* [Work order]
Please show every line from the entries that carries the word "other".

* [Data supplied]
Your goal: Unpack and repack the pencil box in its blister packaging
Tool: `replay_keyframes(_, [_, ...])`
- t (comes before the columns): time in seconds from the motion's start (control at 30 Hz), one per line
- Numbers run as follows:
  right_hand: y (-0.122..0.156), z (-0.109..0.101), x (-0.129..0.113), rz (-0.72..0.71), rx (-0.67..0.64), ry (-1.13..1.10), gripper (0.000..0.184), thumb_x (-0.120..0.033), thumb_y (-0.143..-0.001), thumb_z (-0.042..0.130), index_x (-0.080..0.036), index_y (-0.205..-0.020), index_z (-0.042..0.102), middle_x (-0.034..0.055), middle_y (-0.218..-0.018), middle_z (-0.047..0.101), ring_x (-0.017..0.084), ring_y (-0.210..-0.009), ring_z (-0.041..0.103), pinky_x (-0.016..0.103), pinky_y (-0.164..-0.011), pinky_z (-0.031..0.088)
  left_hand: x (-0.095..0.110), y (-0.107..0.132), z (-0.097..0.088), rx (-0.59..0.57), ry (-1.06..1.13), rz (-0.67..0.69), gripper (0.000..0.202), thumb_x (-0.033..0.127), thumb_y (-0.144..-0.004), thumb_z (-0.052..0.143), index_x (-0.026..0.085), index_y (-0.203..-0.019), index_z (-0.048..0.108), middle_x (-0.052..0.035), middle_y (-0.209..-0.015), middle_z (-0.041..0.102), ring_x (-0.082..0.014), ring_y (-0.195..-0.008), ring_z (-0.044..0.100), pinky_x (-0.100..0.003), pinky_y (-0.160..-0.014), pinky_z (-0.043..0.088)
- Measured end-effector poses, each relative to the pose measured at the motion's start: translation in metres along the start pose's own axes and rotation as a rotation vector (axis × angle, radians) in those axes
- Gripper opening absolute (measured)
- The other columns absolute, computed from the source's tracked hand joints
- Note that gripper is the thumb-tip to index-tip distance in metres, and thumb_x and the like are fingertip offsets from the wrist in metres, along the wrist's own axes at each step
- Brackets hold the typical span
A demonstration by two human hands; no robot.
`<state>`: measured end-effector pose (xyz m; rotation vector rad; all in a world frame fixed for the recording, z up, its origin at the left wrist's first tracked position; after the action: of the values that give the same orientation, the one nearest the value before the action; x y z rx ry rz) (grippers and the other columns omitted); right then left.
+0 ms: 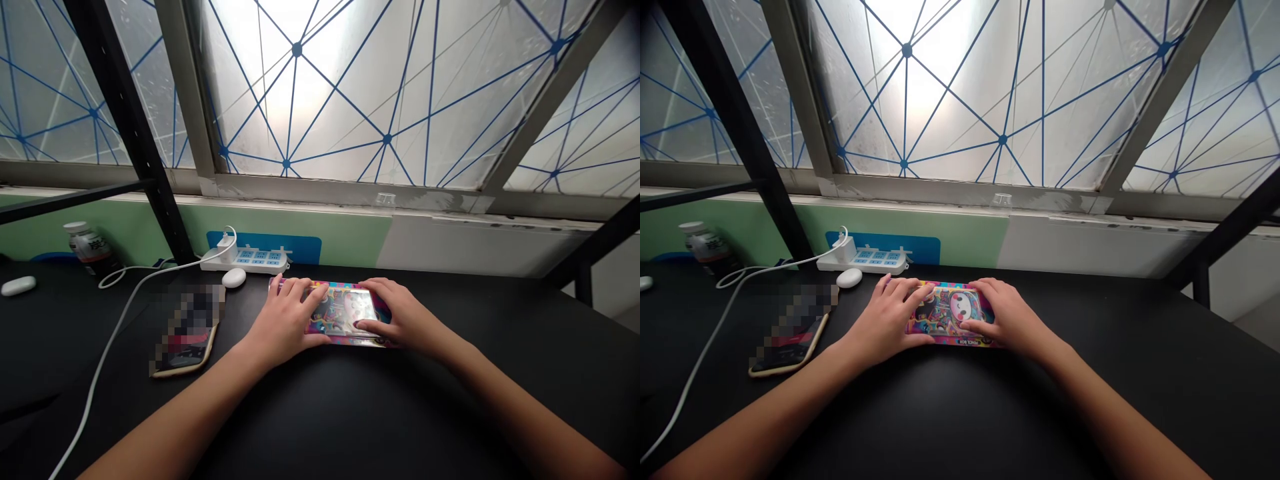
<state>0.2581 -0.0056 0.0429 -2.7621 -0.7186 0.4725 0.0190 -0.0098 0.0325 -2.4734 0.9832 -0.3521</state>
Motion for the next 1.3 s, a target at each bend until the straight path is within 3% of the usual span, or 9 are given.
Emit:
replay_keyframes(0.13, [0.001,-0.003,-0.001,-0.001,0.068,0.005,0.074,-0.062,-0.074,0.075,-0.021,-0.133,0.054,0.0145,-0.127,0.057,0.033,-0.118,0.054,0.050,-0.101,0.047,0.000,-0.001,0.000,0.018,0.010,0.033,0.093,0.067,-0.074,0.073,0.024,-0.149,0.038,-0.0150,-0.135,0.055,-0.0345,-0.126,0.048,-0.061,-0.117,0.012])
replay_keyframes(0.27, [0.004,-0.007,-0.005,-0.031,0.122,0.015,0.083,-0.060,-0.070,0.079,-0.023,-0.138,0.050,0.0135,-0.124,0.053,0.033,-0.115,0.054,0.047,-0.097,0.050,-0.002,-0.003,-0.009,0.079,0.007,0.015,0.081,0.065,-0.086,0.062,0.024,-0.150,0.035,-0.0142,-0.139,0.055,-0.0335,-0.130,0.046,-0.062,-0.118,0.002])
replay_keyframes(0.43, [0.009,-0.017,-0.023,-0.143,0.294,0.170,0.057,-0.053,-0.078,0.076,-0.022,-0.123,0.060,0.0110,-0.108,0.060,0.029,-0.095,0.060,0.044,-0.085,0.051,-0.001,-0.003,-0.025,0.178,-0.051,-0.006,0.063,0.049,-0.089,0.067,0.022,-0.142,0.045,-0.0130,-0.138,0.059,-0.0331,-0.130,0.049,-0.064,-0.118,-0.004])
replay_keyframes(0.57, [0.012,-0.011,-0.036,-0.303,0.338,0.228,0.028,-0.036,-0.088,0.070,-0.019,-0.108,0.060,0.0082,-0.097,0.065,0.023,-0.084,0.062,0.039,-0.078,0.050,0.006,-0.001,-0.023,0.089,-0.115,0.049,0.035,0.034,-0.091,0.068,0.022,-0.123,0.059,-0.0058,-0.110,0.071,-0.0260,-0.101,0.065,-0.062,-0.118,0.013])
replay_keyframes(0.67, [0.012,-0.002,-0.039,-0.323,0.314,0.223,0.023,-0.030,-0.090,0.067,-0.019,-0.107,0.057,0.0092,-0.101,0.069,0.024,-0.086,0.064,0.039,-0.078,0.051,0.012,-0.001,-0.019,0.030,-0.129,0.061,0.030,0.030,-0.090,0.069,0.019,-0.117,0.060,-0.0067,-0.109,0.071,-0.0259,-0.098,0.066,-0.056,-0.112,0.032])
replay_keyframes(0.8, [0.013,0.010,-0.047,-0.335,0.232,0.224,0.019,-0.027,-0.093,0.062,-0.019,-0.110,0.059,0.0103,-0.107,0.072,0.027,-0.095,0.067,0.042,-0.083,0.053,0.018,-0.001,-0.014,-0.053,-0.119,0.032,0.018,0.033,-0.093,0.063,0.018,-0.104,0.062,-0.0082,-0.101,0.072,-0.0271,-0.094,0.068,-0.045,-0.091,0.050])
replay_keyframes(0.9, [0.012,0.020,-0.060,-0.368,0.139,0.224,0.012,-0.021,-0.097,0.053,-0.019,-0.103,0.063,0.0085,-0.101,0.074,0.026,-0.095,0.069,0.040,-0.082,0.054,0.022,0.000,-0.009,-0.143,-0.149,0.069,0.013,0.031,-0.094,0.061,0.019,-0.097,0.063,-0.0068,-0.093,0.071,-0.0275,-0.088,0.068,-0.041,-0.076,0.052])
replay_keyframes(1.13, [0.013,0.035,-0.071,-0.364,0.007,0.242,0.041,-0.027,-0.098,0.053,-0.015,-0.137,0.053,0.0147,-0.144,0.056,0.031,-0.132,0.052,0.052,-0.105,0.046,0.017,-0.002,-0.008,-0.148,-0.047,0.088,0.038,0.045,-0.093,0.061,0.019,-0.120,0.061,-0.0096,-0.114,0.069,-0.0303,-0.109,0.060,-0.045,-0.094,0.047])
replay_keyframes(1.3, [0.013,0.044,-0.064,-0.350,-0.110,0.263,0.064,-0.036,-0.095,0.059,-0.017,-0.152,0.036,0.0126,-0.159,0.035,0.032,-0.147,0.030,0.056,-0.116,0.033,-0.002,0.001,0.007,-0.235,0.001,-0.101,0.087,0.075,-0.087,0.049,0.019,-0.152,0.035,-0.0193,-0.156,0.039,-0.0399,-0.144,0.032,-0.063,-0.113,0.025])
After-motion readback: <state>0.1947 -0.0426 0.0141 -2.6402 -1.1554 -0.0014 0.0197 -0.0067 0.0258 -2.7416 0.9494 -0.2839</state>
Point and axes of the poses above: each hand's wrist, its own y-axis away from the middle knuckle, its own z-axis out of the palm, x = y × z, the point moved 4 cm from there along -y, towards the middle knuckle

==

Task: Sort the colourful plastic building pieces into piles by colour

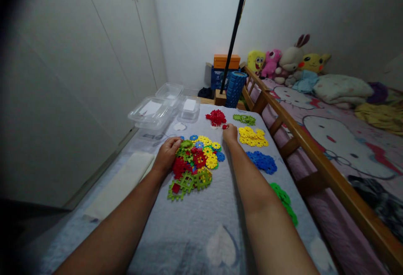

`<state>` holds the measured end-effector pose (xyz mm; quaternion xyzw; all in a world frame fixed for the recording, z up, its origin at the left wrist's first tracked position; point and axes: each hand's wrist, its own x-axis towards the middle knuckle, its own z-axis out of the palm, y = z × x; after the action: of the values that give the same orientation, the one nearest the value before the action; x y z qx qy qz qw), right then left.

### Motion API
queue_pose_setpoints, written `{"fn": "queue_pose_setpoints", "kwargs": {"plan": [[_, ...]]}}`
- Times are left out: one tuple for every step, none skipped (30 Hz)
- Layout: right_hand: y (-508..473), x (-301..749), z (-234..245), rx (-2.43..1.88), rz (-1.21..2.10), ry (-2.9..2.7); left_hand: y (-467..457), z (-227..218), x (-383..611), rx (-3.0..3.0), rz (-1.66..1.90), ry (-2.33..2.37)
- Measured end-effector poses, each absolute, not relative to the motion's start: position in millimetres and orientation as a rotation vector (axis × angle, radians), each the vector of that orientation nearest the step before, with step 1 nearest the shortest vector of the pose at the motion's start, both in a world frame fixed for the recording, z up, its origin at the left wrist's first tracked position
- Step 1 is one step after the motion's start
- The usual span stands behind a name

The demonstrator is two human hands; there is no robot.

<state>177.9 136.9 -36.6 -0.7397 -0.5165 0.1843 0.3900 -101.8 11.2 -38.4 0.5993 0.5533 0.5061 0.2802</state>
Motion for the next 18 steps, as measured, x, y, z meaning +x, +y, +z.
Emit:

* [Answer space]
- The other columns absolute, computed from the source's tracked hand joints
`<state>`: measured end-effector pose (xyz m; rotation vector rad; all in a world frame fixed for the recording, z up, its origin at the left wrist's first tracked position; after the action: of the values that give the same orientation, the one nearest the value before the action; x y z rx ry rz) (grippers and the other columns omitted); right then left.

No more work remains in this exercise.